Staring at the waves, curling and breaking. Bliss.

Later we go to the very end of our isle, luckily bereft of summers crowds. There is an exceptionally gaudy King Arthur's theme park and tourist shops, all closed, looking like a Mike Leigh film set. Hooray we have Lands End to ourselves, apart from two elderly women walkers chasing a stray plastic bag whipping faster than them across the car park and a young couple diligently paying at the meter surrounded by acres of empty lots.



So here we are at the end of our island, well the south westerly part of it anyway. I had my photo taken here many years ago as a kid and just felt compelled to take one of Daisy. Bit kind of weird that it is 3147 somethings to New York, especially as someone spends all summer taking photos to sell to tourists here!  A sign begging to be graffitied if ever I saw one. It reminds me so much of photos of my childhood in the 70's, a typical holiday album shot. Sometimes they just need a little more colour....

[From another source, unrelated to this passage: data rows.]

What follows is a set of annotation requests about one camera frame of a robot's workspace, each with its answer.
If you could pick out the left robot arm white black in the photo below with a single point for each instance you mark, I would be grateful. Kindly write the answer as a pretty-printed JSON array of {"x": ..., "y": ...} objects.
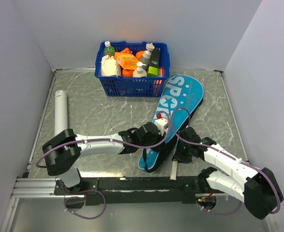
[{"x": 63, "y": 150}]

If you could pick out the badminton racket white grip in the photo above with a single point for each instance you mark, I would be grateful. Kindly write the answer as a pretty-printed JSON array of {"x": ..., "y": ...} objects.
[{"x": 174, "y": 169}]

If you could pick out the blue plastic shopping basket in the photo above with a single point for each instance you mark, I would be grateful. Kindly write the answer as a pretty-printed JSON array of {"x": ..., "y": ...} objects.
[{"x": 132, "y": 86}]

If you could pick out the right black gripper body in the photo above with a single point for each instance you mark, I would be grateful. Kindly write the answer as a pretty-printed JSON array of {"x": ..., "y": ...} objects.
[{"x": 179, "y": 152}]

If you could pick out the white shuttlecock tube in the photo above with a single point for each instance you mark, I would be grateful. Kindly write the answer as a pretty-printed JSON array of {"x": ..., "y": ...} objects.
[{"x": 61, "y": 112}]

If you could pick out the green bottle white cap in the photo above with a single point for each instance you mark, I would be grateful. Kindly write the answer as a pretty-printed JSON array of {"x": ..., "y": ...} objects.
[{"x": 109, "y": 50}]

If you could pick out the black green carton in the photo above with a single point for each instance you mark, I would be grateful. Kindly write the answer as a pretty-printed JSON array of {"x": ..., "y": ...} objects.
[{"x": 152, "y": 70}]

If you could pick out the blue sport racket bag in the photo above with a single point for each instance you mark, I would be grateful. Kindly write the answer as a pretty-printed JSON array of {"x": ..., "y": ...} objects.
[{"x": 180, "y": 98}]

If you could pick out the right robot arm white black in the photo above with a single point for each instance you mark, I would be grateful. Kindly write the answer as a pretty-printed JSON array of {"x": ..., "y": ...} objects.
[{"x": 256, "y": 188}]

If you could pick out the white cloth pouch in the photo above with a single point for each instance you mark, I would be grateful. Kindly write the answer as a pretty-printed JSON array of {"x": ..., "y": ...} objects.
[{"x": 109, "y": 66}]

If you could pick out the orange snack box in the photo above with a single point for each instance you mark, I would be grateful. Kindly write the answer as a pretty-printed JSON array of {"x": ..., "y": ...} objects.
[{"x": 126, "y": 59}]

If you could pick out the orange round fruit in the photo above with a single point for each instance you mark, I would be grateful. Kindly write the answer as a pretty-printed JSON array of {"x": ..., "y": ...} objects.
[{"x": 127, "y": 73}]

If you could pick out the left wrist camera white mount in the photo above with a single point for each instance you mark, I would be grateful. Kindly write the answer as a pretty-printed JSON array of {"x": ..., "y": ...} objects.
[{"x": 161, "y": 123}]

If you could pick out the white pump lotion bottle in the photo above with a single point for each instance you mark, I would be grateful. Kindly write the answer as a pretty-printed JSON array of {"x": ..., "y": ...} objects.
[{"x": 139, "y": 72}]

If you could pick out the grey bottle beige cap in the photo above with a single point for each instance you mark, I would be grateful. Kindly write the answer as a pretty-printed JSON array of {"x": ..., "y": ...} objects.
[{"x": 145, "y": 58}]

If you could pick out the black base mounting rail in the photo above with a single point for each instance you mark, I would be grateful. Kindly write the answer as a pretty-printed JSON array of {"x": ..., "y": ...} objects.
[{"x": 184, "y": 189}]

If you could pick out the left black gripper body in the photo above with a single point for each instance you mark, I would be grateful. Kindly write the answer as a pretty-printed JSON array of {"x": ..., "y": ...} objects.
[{"x": 160, "y": 141}]

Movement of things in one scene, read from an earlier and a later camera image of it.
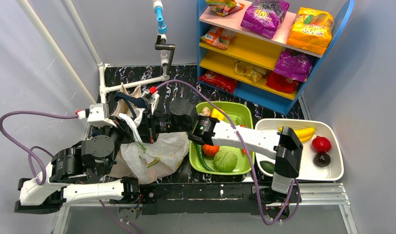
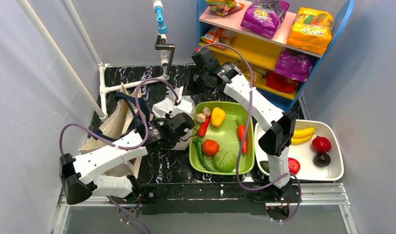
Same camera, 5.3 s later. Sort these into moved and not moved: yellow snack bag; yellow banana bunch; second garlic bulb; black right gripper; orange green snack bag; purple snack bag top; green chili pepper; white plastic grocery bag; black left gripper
Moved: white plastic grocery bag; black right gripper; black left gripper
Not moved: yellow snack bag; green chili pepper; orange green snack bag; purple snack bag top; yellow banana bunch; second garlic bulb
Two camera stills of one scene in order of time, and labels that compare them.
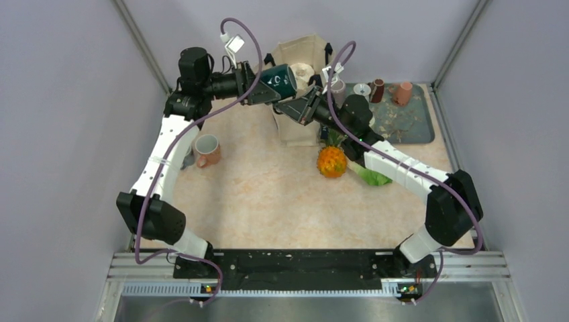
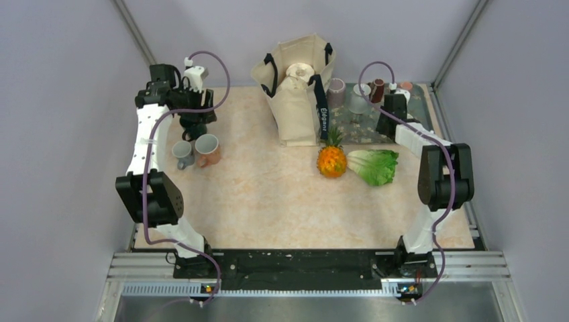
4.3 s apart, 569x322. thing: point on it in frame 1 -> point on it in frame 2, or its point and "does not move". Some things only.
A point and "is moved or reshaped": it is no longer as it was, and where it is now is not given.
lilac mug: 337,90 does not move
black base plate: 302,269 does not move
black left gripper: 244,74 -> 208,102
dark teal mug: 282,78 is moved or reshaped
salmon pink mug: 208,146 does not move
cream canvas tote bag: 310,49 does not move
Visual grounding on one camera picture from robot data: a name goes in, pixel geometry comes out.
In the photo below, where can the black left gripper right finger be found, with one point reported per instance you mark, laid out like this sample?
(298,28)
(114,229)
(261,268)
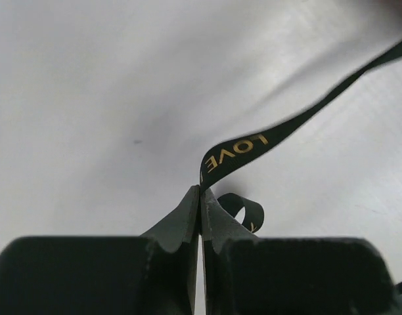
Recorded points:
(246,274)

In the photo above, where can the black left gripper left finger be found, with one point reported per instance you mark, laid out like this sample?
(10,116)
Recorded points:
(154,273)

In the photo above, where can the black ribbon with gold lettering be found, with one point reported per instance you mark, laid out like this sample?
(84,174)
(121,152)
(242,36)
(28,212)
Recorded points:
(228,156)

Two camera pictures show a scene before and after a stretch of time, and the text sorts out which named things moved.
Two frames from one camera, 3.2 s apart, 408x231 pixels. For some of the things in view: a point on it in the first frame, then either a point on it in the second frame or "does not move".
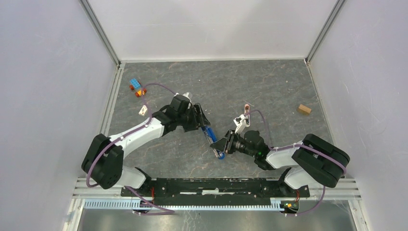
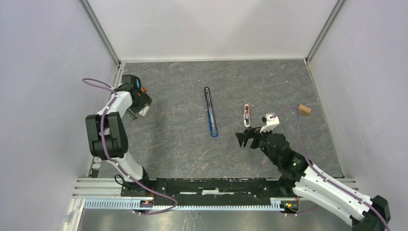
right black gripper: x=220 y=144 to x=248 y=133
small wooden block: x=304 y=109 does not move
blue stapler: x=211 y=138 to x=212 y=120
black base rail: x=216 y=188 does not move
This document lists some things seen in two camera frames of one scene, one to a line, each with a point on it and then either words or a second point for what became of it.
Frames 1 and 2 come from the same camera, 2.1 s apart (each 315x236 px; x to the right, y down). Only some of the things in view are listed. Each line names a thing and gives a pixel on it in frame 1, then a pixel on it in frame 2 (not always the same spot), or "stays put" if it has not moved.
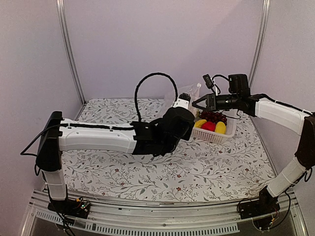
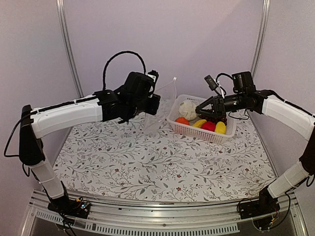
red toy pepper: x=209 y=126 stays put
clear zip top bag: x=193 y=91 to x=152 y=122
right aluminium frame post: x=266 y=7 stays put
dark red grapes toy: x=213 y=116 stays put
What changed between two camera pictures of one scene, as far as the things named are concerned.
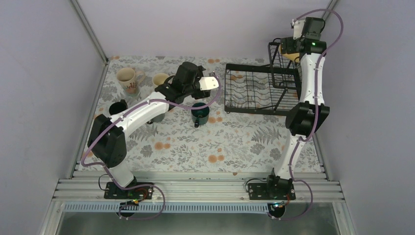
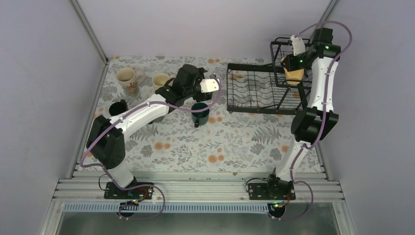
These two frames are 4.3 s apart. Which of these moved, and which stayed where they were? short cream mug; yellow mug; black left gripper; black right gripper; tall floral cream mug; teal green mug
Moved: yellow mug; black right gripper
Stayed: black left gripper; teal green mug; tall floral cream mug; short cream mug
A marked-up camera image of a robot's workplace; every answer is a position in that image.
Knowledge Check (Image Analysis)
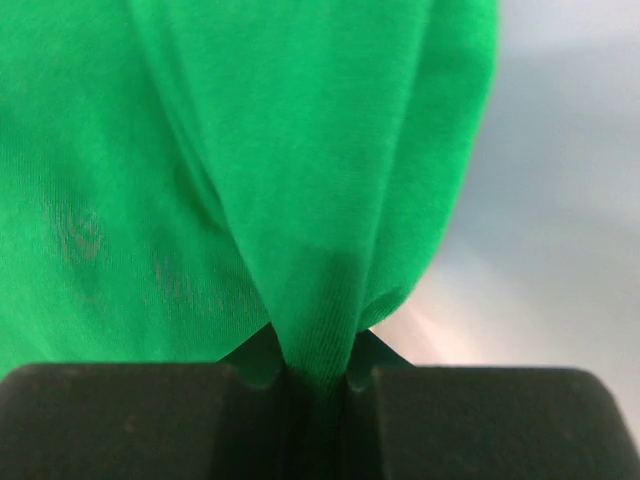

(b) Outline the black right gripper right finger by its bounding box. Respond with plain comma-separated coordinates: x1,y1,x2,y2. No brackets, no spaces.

Then home for Christmas. The river has been smiling at us.



As for new year I have no affinity with the usual celebrations, I have always found it surreal and  felt a fake because I didn't really feel like I was celebrating anything. So this is my beginning of the year.....You have to look carefully because I looked yesterday and I couldn't see them, but today, as I was clearing back the leaves from a bed of heathers, they were there. Hidden or curling up from the earth.Winter Aconites -the first signs of new growth here. It makes my gardening heart glad. Spring is on its way whatever winter still has to give us.xxx

Thursday, 6 December 2012

Copper and ice.



Orange canopy above, leaf fall below, eyes half closed in pale sunlight, autumn was on fire.



Our footsteps and paws pace out the trees along our walks.Beech, hazel, sycamore, oak, ash.....the colours change from lime green to yellow, red and copper. As they are walked back into the earth they all become brown, lose their shape and colour until they ARE the mud.



I need to remember to look at familiar views with fresh eyes, lift my head up and stare.This is where I am lucky to live. 
This colour will be short lived until the next rain or wind. 


Young pup Rosie runs ahead scampering in the leaves, old Jessie dog relies on her nose more these days, eyes and ears starting to play tricks on her.This path was recently covered in hardcore and looked awful, luckily a bed of beech leaves have now disguised it.


These beech trees are solid sentinels, they have such still  awesome power when you walk through them. They root you. I wanted to bring my parents here before the leaves came down.Too late! That night the wind and rain came and stayed around for a while

At home during one of the prolonged days of wind and rain another massive limb of our favourite beech tree came down.



It must have made an awesome crash.Somehow, for the second time, it politely left the fence below intact, jacknifing over it.


This is the extent of the fall, the beginnings of the cutting and clearing by Ashley.
One of my jobs has been to clear and stack the smaller bits of the wood, it is my favourite job I have ever done I think! 



I get toasty and warm doing it, it is good exercise and it is quiet and beautiful and I even have silent companions! ( Ashley too sometimes)





A sudden turn from autumn towards winter. Heavy frosts. Pink mornings. Blue skies.White ground.





Not long until Winter Solstice and Winter has arrived breathless and late!